WHAT THE EXERCISE ASKS - All lines in the material with the string "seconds" should be listed.

SUPPLIED DATA -
◆ ◆ ◆ ◆ ◆ ◆ ◆
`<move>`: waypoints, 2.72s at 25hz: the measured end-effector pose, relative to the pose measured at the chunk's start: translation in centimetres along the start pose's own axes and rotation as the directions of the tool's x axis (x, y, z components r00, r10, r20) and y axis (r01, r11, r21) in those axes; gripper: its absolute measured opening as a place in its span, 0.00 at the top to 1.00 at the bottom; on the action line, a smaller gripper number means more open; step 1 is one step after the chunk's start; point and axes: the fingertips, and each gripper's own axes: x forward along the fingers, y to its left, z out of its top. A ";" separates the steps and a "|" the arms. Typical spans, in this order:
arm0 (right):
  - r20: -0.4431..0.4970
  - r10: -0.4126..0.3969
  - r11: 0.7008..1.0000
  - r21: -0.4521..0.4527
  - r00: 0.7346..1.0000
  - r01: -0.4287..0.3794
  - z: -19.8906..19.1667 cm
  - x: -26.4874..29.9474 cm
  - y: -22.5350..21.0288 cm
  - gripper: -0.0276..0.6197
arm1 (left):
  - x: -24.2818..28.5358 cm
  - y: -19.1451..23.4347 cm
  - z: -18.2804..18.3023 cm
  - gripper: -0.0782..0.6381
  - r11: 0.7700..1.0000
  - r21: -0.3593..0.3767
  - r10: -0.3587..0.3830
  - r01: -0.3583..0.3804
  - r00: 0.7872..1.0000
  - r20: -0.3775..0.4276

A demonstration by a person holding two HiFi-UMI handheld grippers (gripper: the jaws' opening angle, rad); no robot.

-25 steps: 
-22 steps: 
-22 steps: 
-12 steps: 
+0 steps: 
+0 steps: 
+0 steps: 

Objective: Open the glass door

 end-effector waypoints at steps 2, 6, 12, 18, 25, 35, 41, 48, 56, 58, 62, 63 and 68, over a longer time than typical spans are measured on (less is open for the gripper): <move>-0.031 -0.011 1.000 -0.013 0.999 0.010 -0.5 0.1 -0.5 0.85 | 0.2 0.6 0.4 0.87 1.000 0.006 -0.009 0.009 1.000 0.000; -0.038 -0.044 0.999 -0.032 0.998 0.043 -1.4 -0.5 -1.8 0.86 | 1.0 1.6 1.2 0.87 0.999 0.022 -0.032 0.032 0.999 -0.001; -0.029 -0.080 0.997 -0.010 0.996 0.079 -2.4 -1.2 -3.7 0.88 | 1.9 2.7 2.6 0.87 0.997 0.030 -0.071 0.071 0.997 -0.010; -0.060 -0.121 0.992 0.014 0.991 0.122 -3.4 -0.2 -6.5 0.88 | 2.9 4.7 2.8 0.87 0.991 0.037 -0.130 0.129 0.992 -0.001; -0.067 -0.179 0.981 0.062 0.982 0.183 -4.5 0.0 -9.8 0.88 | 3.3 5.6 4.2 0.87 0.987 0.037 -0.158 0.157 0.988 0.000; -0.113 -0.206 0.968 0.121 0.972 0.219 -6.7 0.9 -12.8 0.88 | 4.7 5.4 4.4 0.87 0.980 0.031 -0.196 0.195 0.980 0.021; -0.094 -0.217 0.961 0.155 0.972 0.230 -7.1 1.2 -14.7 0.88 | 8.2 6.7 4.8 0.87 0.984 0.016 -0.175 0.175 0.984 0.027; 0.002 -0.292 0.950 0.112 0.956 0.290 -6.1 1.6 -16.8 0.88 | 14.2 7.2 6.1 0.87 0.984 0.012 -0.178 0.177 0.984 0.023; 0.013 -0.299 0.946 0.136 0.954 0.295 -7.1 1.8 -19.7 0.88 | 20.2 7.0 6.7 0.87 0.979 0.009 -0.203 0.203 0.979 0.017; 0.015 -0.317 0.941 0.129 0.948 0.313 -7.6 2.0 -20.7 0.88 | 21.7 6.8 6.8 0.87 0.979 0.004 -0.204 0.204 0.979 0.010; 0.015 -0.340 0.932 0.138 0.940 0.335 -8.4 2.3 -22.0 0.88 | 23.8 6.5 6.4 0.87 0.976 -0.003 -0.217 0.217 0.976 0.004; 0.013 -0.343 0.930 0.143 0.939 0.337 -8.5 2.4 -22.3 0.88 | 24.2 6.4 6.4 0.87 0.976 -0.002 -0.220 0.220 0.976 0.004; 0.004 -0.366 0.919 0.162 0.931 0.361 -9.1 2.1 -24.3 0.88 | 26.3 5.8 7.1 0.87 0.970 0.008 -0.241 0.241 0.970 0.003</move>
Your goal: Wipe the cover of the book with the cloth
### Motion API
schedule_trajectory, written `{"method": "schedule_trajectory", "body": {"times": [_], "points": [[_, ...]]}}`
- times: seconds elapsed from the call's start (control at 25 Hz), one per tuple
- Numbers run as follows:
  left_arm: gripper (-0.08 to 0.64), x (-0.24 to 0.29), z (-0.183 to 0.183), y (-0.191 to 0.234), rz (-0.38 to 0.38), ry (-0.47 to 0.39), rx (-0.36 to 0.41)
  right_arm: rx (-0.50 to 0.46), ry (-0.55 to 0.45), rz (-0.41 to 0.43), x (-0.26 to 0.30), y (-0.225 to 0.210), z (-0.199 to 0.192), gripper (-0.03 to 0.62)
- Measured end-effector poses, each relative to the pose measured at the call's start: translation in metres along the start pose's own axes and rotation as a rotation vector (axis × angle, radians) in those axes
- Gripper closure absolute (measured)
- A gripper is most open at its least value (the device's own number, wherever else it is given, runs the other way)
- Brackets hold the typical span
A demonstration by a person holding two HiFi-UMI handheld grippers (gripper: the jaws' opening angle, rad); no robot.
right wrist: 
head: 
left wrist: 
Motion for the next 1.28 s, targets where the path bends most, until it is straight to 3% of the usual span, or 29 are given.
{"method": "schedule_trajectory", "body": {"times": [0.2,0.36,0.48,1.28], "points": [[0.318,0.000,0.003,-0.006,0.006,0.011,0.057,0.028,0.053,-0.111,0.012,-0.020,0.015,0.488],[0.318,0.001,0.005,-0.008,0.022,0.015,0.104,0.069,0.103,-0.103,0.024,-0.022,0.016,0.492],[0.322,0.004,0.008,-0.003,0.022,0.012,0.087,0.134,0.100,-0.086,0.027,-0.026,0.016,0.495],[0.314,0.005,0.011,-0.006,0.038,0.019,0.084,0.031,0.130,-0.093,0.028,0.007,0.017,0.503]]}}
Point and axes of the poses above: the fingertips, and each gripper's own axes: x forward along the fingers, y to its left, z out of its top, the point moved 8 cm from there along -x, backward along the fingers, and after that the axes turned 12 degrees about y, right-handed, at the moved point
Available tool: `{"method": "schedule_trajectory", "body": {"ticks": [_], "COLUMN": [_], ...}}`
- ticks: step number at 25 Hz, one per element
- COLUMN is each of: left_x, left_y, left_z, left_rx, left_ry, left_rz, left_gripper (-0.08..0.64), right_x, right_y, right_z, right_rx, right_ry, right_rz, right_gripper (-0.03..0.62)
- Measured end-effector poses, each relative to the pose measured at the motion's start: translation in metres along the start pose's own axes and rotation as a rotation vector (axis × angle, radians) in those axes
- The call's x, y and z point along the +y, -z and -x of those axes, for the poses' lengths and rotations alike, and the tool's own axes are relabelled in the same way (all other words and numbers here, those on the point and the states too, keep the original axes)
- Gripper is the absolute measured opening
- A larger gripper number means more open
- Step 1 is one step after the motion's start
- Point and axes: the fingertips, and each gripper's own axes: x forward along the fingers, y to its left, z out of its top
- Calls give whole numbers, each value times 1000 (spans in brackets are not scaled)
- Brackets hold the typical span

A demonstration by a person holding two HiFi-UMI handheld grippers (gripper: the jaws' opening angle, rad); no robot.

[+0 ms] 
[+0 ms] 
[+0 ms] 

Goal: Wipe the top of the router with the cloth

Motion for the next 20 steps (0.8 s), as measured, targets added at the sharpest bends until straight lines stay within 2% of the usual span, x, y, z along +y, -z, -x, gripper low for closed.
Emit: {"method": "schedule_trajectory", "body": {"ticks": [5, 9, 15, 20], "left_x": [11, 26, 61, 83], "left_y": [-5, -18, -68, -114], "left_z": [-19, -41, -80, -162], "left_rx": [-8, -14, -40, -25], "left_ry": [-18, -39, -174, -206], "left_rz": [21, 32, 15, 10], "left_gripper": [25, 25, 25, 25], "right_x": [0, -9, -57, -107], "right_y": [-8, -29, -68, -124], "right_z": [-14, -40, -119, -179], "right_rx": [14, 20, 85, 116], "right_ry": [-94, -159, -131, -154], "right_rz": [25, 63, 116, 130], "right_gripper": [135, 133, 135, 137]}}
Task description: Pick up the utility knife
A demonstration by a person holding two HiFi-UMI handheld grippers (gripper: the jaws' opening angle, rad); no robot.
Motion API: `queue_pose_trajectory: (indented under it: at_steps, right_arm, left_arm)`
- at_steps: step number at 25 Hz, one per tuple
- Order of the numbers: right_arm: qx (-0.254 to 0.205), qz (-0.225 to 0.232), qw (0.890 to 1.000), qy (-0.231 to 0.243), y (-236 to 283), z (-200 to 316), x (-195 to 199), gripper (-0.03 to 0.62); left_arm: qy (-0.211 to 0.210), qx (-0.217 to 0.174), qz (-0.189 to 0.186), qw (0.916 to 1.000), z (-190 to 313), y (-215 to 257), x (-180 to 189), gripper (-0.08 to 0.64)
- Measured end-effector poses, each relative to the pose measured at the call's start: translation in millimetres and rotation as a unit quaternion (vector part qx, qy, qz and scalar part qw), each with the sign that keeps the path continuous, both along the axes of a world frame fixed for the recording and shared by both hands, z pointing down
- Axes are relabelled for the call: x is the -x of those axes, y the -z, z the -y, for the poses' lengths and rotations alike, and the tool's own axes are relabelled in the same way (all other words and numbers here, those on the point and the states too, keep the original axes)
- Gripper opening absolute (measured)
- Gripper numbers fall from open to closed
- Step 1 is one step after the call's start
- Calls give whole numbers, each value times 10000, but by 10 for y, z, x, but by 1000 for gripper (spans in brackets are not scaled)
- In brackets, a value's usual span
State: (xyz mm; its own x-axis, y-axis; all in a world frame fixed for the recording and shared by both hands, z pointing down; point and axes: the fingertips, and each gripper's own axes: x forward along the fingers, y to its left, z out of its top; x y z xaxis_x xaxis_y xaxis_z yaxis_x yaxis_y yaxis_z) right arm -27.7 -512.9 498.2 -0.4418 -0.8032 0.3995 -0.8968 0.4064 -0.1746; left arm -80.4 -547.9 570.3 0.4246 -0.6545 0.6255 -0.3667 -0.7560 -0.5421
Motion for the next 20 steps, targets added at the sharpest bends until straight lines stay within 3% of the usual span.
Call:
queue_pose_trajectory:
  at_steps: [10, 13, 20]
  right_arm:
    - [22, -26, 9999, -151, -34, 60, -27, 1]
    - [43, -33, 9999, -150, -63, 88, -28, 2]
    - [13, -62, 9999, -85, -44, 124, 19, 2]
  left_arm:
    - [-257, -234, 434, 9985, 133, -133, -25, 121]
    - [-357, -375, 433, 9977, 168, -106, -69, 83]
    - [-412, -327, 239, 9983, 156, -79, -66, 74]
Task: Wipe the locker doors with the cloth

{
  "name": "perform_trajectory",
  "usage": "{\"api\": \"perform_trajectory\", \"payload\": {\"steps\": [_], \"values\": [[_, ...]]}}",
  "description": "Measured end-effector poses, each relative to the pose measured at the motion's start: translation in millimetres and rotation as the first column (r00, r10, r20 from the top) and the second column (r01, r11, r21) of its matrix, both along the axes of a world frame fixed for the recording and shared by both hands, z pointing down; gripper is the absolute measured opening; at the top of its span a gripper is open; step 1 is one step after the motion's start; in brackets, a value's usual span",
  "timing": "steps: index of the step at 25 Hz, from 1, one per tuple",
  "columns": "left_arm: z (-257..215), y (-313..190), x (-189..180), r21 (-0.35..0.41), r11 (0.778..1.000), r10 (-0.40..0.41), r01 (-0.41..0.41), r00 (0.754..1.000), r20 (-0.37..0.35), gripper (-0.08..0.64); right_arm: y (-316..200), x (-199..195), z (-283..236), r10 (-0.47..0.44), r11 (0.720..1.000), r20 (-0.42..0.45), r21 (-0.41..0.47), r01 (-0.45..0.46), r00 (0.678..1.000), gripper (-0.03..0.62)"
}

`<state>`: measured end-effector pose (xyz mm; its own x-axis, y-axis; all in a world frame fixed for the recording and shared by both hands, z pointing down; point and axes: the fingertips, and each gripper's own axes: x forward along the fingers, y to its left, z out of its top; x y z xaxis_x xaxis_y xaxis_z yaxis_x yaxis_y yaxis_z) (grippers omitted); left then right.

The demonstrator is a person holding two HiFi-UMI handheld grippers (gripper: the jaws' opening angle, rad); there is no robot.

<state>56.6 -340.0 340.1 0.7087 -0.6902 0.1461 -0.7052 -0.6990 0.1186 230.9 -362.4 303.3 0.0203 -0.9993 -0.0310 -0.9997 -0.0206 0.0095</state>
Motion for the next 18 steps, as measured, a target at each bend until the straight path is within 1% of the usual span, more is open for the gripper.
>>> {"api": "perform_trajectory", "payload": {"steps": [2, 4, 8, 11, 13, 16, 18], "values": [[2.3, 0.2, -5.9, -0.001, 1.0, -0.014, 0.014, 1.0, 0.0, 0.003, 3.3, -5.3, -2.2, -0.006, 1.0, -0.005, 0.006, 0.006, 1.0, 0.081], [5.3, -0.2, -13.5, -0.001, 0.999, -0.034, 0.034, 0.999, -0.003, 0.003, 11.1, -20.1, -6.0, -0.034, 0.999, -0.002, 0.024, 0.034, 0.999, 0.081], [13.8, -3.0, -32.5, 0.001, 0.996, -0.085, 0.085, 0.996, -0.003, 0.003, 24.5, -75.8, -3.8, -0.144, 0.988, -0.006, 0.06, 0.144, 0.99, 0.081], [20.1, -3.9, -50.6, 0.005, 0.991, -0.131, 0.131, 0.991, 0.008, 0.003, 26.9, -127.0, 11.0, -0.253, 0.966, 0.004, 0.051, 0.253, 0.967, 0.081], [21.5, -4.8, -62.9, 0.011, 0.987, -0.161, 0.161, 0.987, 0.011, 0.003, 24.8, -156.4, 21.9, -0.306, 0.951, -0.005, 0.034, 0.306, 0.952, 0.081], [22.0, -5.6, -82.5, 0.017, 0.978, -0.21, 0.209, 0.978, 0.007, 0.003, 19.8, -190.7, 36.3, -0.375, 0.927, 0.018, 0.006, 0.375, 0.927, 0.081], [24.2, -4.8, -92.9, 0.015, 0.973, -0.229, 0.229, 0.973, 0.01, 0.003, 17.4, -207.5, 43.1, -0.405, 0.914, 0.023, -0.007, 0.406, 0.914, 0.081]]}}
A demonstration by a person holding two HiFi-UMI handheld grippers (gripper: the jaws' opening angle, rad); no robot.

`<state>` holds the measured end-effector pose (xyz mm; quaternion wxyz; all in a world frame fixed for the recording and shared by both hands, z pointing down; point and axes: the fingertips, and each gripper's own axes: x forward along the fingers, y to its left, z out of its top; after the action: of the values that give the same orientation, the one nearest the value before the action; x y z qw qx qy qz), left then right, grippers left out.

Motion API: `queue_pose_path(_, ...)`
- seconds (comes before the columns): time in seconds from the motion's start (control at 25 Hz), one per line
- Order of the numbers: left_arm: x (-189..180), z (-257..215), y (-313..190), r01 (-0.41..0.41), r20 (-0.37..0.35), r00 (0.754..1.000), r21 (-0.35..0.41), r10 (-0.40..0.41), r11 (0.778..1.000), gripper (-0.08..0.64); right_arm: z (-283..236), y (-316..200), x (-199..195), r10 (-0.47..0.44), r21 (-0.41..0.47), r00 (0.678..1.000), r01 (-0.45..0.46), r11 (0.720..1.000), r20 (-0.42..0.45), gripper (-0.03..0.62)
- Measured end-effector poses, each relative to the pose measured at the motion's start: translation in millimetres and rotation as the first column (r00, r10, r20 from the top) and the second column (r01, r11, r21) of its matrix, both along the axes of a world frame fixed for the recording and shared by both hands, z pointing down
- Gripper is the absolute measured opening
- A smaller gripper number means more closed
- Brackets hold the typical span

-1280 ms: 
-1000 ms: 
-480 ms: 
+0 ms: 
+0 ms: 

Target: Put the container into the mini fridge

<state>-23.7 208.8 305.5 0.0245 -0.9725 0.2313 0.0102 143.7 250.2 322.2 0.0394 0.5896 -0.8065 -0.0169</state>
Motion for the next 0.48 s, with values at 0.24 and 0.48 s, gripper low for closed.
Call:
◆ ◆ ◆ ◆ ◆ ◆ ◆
ANSWER SECTION -
- times: seconds elapsed from the call's start (control at 25 Hz), one per tuple
- seconds (comes before the columns): time in seconds from the motion's start (control at 25 Hz), one per line

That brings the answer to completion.